2) Check the “Get System Log”
3) Unfortunately in AWS we do not have console access so the alternative way is to correct the grub entry OR fstab by accessing the disk. To get access to the disk we should stop the instance.
4) Root and boot partition present in /dev/sda1. Click on the EBS ID volume link.
5) We should see the volume is “in-use” state
6) From the Actions – Select “Detach Volume” to detach it from the instance
7) After Detach Volume” we should see the volume in “Available” state.
8) Provision a temporary instance OR if we can use any unused running instance get the instance ID. Temporary instance should be in the same Availability zone as the EBS volume so that we can attach to it.

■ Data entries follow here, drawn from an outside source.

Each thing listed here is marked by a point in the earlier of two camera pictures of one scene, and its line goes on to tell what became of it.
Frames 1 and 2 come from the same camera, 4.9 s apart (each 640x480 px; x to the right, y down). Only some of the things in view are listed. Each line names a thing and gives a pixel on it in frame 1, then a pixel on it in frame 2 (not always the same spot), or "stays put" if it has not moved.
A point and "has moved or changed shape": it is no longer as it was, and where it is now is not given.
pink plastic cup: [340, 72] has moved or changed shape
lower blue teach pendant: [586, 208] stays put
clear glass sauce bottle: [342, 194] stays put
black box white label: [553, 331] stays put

9) Attach volume to the temporary instance with device name /dev/sdb ( if /dev/sdb already used on the temporary instance then pick the next alphabet /dev/sdc and so on ).
10) Once attached to temporary instance – Volume status goes back to in-use.
11) Login into the temporary instance we should see the disk attached to it.
12) Run “lsblk –f” to show the disks with file systems. In this case /dev/xvdb1 is XFS type.
13) Create directory “/tmp/temp” and mount the disk to it.
14) Now we can access the files inside the disk
15) For kernel issue – Delete the corrupted entry from boot/grub2/grub.cfg
16) For file system issue – Update/Comment entries in fstab apart from basic ( / , swap, /dev/xvdb, Tmpfs ) as shown below. In this particular case the last entry with NFS caused the problem.
17) Once edited – save and come out of directory and unmount /tmp/temp
18) We need to rollback the steps now. So Detach the volume from temporary instance
19) Make sure it is available again
20) Attach to the original instance as “/dev/sda1”- that is what it used to be.
21) Start instance.
22) Check if the status checks are passing now and we could login.
23) Delete the temporary instance if you have provisioned.